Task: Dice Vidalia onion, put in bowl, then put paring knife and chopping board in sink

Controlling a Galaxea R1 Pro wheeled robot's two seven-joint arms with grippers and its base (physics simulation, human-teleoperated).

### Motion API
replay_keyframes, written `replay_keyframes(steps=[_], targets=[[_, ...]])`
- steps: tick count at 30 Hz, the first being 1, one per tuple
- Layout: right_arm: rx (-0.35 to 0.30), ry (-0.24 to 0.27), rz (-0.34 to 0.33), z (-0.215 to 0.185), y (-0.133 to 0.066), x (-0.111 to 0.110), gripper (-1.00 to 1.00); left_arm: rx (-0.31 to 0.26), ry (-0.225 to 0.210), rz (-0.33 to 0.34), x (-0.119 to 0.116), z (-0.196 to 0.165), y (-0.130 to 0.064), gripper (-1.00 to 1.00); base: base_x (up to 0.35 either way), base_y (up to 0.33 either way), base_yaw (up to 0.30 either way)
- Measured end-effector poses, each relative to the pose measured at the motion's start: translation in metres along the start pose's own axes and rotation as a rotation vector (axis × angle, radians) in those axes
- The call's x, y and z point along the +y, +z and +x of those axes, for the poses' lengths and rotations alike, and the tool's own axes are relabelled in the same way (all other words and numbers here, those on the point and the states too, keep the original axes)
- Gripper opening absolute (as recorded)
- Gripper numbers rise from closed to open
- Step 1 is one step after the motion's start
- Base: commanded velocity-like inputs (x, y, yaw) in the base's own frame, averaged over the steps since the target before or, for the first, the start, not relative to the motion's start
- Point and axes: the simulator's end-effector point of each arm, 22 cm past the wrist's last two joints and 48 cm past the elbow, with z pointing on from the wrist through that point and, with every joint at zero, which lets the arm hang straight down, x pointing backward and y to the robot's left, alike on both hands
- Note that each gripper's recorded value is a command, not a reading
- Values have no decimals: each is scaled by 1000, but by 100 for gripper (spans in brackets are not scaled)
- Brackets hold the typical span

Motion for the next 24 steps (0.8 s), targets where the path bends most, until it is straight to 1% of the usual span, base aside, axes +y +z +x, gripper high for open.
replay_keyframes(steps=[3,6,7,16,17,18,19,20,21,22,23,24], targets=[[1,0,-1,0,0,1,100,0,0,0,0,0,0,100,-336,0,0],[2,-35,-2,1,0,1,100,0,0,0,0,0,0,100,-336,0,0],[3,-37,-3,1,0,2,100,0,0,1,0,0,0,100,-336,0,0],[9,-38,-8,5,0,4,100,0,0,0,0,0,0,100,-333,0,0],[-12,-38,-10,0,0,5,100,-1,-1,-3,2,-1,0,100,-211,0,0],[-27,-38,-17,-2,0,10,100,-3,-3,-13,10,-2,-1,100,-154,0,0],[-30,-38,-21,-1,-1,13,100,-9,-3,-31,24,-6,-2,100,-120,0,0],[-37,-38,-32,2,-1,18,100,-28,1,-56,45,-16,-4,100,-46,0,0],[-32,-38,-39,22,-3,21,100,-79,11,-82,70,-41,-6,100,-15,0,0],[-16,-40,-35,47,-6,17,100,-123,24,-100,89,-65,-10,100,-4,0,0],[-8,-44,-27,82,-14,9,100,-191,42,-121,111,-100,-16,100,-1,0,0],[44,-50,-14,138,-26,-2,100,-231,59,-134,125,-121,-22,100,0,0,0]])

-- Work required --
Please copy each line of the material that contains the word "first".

-- Exercise response --
- steps: tick count at 30 Hz, the first being 1, one per tuple
- Base: commanded velocity-like inputs (x, y, yaw) in the base's own frame, averaged over the steps since the target before or, for the first, the start, not relative to the motion's start

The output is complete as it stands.